TASK ITEM - Search the data for "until". Return each matching line.

RAW DATA -
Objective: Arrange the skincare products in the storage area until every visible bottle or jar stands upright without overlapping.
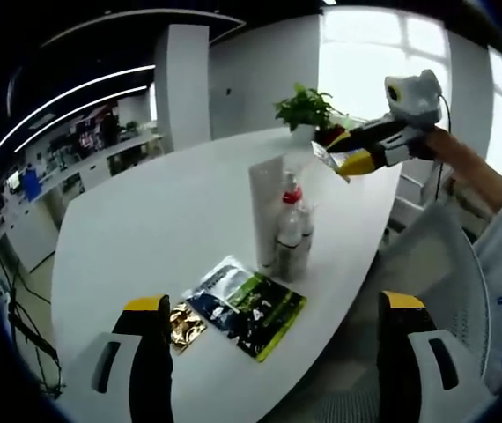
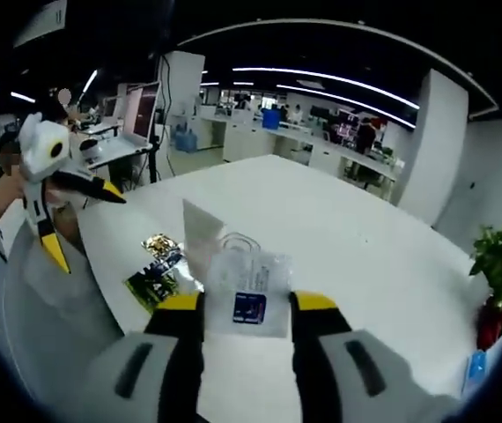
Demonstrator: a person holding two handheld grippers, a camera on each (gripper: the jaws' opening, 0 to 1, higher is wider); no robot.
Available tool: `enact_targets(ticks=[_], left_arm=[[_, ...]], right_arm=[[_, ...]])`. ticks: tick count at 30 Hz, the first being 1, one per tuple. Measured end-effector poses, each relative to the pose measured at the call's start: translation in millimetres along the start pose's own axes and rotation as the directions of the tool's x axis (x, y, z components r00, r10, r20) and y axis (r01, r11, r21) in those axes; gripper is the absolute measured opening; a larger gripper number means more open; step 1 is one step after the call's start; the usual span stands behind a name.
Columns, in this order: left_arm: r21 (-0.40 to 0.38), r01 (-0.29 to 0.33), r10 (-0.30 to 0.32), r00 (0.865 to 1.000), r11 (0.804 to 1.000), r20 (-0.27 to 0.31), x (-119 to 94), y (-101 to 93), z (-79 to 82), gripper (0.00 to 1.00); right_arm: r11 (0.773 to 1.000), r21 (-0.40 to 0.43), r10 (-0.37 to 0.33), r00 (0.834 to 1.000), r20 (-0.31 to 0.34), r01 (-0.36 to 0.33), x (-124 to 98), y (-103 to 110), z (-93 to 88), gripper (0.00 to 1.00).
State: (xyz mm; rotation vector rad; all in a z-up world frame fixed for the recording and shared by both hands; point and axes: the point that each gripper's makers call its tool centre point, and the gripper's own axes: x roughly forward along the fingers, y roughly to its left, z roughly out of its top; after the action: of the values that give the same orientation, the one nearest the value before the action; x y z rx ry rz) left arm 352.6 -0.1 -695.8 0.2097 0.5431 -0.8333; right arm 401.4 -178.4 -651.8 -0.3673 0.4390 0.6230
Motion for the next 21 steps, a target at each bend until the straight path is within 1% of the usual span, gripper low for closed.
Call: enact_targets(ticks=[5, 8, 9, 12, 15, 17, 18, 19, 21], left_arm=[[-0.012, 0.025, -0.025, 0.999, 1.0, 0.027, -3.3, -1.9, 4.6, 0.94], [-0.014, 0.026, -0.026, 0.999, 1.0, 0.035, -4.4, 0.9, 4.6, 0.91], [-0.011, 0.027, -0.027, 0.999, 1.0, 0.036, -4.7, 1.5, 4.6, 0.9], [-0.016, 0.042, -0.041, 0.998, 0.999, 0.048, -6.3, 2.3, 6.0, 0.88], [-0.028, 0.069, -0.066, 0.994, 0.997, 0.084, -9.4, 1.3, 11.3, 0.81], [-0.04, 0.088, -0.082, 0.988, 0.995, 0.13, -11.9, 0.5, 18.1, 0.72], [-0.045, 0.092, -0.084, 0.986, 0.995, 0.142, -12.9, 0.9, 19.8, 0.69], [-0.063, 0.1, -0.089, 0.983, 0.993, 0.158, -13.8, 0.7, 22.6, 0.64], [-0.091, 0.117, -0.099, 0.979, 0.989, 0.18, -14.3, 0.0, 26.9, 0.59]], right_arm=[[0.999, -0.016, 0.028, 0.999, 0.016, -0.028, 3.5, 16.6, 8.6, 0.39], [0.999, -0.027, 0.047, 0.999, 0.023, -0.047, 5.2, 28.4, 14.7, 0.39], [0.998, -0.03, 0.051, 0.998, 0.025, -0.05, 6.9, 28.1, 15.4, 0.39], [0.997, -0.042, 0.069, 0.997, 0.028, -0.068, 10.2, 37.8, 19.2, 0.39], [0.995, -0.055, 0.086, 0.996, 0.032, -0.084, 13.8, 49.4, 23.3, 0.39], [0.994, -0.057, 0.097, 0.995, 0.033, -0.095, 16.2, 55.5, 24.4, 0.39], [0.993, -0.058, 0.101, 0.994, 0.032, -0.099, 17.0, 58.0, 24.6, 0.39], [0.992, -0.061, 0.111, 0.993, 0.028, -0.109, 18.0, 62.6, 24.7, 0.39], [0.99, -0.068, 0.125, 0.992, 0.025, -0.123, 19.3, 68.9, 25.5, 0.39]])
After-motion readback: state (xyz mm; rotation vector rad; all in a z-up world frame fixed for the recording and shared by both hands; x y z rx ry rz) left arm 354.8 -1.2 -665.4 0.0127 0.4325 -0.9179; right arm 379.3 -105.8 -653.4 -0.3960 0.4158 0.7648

REPLY TO THE EXERCISE -
Objective: Arrange the skincare products in the storage area until every visible bottle or jar stands upright without overlapping.
Motion for the next 21 steps, a target at each bend until the straight path is within 1% of the usual span, gripper low for closed.

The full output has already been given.